• How to complete this task: Go through the listing and pick out each line with the word "text" in it.

· · · · · · ·

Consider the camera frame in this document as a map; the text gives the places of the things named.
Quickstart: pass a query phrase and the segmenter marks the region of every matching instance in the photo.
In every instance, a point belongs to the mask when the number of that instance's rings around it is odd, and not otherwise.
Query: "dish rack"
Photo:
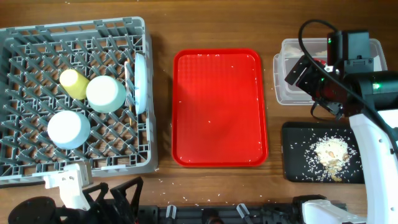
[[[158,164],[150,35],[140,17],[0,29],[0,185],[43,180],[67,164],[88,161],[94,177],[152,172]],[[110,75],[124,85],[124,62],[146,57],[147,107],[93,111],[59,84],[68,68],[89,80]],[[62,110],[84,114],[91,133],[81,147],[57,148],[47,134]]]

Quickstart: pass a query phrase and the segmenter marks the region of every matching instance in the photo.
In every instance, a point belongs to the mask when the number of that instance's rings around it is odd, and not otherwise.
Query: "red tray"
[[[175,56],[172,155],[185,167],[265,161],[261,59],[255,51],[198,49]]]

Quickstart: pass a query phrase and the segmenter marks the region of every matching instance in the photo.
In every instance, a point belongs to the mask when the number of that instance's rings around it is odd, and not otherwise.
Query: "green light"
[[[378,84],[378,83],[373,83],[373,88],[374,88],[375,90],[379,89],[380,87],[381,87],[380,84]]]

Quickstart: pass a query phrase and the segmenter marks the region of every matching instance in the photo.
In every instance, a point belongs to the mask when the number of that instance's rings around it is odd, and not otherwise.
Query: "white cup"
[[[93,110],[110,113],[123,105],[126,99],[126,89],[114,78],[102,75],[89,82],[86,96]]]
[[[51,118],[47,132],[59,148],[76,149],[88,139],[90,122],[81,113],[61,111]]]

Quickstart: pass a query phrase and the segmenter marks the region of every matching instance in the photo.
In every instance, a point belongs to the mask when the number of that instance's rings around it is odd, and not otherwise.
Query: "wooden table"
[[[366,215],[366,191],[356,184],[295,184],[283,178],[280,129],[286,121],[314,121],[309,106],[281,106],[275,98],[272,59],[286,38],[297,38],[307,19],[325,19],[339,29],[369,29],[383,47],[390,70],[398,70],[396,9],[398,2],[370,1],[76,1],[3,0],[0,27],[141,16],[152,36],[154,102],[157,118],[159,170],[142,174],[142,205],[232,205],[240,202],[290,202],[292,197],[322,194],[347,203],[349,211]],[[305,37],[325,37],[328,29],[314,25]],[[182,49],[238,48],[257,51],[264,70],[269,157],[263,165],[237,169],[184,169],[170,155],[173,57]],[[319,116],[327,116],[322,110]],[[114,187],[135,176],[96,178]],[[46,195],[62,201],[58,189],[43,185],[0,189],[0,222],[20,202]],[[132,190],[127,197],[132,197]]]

· · · · · · ·

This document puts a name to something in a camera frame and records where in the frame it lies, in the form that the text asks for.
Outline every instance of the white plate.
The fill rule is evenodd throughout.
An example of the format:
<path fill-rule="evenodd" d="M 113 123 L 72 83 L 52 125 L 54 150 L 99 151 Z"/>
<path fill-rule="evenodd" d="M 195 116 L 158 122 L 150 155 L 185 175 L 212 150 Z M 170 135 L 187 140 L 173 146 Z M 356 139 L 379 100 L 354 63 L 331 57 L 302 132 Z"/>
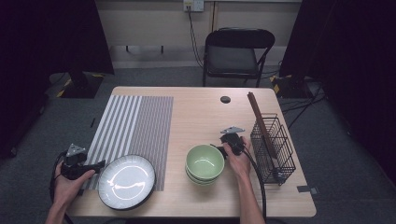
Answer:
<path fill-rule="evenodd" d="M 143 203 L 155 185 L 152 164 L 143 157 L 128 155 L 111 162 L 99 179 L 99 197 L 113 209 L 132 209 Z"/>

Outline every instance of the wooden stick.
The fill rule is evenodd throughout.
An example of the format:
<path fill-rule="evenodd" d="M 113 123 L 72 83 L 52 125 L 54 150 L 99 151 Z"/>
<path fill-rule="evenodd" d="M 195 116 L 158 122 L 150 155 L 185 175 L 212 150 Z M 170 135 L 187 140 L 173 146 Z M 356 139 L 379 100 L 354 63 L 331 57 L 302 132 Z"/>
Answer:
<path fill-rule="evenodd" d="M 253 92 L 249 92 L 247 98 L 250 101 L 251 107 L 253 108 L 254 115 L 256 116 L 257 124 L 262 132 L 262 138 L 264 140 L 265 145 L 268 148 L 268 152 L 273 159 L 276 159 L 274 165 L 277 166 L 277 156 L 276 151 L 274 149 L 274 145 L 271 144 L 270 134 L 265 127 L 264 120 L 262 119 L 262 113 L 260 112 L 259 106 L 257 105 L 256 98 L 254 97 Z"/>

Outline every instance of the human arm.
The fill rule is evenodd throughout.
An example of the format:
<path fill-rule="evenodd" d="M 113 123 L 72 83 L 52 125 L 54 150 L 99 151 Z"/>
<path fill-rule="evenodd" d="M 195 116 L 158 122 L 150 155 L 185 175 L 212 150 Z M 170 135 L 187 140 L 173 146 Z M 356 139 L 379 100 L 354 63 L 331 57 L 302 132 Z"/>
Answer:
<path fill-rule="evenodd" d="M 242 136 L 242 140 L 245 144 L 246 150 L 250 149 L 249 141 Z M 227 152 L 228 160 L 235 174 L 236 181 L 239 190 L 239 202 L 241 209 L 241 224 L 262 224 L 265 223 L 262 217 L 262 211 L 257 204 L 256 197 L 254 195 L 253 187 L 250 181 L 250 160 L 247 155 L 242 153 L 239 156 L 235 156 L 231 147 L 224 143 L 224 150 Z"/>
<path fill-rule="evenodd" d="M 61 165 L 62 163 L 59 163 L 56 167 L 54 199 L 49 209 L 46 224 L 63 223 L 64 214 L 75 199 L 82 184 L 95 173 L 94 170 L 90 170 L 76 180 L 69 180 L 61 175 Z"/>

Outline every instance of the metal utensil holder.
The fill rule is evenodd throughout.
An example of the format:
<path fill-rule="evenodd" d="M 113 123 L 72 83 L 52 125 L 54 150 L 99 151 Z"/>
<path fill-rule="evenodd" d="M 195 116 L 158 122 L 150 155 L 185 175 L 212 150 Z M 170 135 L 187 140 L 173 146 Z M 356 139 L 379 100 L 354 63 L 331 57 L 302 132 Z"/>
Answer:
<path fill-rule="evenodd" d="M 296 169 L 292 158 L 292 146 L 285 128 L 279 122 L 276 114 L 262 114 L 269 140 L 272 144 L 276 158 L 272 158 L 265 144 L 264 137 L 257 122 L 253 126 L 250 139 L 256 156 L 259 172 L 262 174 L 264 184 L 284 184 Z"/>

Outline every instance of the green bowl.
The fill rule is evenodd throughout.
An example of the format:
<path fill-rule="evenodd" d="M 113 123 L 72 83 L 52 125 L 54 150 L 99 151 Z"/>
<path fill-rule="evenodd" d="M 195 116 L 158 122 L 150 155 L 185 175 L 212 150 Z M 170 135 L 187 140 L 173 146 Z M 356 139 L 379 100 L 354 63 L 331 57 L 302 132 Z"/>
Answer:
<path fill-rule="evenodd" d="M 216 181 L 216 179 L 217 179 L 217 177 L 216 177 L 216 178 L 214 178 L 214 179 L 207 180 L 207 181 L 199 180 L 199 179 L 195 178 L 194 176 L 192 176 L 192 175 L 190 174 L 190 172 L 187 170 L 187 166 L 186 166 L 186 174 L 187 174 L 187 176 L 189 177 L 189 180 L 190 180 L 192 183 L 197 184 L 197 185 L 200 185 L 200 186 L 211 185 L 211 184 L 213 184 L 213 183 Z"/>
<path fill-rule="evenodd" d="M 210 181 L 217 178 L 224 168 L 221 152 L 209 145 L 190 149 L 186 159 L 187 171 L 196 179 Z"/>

· · · · · · ·

• Output of the task:
Consider the camera frame in this document as a map; the text gives the places of the things named.
This document puts a name to something in a camera frame and records where in the frame it lies, in the form that the text asks for.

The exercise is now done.